* **Your goal**:
Return exactly the lines of the records below, starting at the line that contains "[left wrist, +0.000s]" and ending at the line that contains "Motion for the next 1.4", with both of those lines kept.

* **Input data**:
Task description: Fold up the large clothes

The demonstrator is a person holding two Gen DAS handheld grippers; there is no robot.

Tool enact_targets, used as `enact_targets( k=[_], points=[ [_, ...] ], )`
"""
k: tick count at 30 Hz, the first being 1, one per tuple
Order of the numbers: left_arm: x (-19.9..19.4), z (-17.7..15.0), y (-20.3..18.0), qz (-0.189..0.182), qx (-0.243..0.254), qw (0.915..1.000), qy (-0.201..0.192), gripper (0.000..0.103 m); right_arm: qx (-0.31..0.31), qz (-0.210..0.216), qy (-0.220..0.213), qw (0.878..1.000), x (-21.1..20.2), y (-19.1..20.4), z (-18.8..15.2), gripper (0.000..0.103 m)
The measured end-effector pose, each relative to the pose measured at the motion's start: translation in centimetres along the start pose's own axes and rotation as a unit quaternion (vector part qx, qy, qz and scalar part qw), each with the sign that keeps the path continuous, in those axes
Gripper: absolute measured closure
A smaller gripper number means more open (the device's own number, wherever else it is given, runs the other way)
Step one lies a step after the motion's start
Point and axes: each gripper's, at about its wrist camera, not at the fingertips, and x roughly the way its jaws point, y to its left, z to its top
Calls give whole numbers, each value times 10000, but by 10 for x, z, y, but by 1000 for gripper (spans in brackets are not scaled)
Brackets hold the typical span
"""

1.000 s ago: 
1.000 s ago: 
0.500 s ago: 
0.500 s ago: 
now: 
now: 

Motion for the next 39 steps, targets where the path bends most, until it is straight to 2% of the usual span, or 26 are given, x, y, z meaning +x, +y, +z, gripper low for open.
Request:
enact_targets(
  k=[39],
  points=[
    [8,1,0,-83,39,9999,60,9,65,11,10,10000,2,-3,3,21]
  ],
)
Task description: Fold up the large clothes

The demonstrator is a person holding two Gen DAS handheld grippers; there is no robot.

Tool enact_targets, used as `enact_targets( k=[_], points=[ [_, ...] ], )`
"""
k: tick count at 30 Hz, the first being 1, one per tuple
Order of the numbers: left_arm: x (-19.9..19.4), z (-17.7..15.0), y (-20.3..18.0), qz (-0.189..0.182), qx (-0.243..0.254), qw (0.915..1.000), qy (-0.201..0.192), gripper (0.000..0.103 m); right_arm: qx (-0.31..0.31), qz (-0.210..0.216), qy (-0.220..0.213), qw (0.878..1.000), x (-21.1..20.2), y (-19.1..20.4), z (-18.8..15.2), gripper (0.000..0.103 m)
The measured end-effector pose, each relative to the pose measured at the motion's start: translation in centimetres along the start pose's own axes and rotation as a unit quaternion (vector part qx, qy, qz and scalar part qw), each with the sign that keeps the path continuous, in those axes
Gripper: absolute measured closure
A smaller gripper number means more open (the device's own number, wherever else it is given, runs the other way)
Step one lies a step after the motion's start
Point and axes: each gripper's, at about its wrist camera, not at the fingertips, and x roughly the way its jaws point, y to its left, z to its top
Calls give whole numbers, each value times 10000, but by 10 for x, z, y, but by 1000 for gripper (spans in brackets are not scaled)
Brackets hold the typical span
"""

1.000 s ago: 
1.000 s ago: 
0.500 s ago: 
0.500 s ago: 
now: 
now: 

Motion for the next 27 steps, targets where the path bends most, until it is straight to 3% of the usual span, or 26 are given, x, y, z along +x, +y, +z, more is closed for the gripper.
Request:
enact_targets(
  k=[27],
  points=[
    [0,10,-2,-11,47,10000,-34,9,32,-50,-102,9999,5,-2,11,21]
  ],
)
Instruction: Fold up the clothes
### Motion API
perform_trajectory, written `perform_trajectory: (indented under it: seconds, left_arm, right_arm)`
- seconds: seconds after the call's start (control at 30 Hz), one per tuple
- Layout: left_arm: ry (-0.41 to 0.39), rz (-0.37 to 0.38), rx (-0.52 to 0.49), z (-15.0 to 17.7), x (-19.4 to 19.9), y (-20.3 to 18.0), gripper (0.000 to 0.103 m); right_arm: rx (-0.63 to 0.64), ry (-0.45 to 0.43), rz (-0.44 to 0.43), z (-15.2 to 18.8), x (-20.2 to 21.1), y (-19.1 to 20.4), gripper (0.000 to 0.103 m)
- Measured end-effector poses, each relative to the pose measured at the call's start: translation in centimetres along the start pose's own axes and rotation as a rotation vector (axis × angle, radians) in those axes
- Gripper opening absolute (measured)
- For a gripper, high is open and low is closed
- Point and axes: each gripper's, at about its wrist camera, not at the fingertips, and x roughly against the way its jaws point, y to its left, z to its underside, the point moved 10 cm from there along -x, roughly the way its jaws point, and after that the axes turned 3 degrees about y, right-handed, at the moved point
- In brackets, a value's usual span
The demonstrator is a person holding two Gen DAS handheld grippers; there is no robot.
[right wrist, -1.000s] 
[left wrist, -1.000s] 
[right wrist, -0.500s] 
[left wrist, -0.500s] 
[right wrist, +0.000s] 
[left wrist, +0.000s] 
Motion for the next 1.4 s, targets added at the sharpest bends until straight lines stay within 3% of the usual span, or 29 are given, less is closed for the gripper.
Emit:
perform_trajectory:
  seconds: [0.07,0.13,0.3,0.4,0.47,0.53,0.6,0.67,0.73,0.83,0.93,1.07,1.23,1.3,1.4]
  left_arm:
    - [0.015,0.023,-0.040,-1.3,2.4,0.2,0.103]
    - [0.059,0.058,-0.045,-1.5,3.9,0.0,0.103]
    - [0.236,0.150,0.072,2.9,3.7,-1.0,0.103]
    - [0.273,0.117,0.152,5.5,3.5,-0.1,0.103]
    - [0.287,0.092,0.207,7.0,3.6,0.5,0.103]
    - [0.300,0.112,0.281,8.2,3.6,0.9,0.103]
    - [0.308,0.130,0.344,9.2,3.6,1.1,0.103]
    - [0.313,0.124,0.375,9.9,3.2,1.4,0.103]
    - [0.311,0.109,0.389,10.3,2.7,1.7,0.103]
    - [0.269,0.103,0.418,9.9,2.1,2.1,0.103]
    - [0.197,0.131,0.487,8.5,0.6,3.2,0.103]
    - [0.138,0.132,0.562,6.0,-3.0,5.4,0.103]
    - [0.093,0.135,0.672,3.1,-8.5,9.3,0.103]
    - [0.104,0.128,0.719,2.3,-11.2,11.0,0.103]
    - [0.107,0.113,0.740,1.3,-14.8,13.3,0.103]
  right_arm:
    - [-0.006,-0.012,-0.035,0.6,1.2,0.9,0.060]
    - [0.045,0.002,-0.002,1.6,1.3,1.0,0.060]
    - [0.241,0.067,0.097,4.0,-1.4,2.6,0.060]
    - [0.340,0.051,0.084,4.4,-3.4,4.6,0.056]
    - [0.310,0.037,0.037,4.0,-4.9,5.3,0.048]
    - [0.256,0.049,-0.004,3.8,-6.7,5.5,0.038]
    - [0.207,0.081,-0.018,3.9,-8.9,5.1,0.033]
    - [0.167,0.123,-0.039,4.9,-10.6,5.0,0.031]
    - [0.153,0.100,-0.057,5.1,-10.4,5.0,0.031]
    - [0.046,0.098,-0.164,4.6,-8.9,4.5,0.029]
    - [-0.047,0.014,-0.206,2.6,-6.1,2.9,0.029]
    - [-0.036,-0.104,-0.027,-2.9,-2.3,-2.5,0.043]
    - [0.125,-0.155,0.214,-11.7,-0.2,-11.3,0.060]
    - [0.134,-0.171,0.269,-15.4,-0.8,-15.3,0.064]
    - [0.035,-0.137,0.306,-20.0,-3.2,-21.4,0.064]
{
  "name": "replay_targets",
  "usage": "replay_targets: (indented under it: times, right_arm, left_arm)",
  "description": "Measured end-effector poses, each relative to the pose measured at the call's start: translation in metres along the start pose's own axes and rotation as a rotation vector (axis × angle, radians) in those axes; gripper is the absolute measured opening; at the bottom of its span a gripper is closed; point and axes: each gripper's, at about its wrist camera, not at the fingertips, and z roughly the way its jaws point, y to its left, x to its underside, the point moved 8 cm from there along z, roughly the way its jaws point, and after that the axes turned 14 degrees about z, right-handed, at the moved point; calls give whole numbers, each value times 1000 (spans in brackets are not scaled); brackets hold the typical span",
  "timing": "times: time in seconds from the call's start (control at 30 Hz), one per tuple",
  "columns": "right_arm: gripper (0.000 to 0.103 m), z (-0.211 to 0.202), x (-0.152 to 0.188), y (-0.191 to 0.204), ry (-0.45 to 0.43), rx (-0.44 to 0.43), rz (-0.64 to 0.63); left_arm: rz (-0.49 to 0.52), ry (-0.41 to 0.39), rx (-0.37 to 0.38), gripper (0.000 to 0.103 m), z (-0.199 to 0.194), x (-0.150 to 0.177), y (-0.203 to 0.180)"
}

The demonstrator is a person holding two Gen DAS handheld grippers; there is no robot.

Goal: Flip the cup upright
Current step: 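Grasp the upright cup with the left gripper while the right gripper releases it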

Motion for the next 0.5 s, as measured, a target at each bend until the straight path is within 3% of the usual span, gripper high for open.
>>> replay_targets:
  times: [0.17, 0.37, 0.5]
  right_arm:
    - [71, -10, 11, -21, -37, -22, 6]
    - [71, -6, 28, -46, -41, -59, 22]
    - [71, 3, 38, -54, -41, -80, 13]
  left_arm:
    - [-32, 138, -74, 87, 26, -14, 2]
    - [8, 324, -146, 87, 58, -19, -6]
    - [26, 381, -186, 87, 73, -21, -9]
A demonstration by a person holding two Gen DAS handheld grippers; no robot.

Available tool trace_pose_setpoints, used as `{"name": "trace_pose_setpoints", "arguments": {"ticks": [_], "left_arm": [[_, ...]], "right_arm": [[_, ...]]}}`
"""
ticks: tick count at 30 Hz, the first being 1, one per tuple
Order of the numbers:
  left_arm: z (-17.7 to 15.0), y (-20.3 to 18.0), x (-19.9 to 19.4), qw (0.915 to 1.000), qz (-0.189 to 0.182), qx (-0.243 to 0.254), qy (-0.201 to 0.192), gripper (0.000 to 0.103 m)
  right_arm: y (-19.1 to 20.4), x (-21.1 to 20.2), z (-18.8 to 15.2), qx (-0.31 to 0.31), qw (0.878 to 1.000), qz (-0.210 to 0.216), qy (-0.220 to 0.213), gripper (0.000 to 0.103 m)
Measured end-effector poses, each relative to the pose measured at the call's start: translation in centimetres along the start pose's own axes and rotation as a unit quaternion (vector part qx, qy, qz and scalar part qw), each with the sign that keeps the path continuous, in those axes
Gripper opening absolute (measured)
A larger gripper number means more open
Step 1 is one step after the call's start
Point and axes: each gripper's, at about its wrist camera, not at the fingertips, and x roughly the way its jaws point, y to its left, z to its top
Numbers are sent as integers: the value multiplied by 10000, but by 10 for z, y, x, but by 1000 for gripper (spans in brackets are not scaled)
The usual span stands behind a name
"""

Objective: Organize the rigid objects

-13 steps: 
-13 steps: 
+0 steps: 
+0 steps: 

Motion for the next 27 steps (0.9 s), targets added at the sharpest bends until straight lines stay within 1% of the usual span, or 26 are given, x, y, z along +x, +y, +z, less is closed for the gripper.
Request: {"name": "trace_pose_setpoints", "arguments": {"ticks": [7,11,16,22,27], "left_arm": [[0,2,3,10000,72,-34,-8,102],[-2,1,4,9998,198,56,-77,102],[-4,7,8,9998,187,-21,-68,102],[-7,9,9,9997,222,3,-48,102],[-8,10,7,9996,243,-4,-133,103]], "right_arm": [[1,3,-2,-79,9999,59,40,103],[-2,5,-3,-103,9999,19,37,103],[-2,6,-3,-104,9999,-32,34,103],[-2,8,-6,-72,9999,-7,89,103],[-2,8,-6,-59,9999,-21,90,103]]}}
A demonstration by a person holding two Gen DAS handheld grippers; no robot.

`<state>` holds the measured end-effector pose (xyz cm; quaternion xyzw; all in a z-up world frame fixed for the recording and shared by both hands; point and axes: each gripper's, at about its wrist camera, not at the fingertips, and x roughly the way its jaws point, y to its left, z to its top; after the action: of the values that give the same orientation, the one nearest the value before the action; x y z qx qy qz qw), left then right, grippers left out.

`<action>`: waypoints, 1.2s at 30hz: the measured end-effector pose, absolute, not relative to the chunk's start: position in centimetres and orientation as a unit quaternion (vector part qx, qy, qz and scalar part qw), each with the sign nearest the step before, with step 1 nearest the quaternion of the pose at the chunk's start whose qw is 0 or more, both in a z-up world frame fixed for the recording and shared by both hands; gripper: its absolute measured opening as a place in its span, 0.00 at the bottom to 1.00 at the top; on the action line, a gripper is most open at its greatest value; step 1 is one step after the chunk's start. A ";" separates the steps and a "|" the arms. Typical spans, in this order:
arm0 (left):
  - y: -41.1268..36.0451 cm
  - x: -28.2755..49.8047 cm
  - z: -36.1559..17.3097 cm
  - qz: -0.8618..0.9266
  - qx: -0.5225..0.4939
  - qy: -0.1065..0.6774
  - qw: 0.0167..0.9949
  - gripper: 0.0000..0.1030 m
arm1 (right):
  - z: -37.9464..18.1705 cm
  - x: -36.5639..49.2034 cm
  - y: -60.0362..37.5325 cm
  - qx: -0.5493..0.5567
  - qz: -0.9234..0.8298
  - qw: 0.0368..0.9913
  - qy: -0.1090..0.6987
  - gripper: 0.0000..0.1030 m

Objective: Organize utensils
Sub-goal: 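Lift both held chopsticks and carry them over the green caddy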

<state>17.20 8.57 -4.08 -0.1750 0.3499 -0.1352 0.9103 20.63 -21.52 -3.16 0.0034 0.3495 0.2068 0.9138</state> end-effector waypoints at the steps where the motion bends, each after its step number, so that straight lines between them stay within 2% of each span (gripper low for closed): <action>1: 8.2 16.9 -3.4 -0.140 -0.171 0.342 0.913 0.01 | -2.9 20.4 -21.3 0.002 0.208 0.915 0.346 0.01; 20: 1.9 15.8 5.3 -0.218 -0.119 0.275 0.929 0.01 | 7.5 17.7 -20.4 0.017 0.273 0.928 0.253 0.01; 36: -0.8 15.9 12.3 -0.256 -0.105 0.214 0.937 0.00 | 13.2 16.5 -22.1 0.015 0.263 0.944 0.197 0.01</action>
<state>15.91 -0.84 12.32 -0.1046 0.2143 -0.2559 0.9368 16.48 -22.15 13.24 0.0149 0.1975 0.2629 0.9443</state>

* **Exercise response**:
[left wrist, +0.000s] 
Motion for the next 1.4 s, targets added at the sharpest bends until straight lines stay within 3% of the usual span, or 29 are given, less is closed for the gripper.

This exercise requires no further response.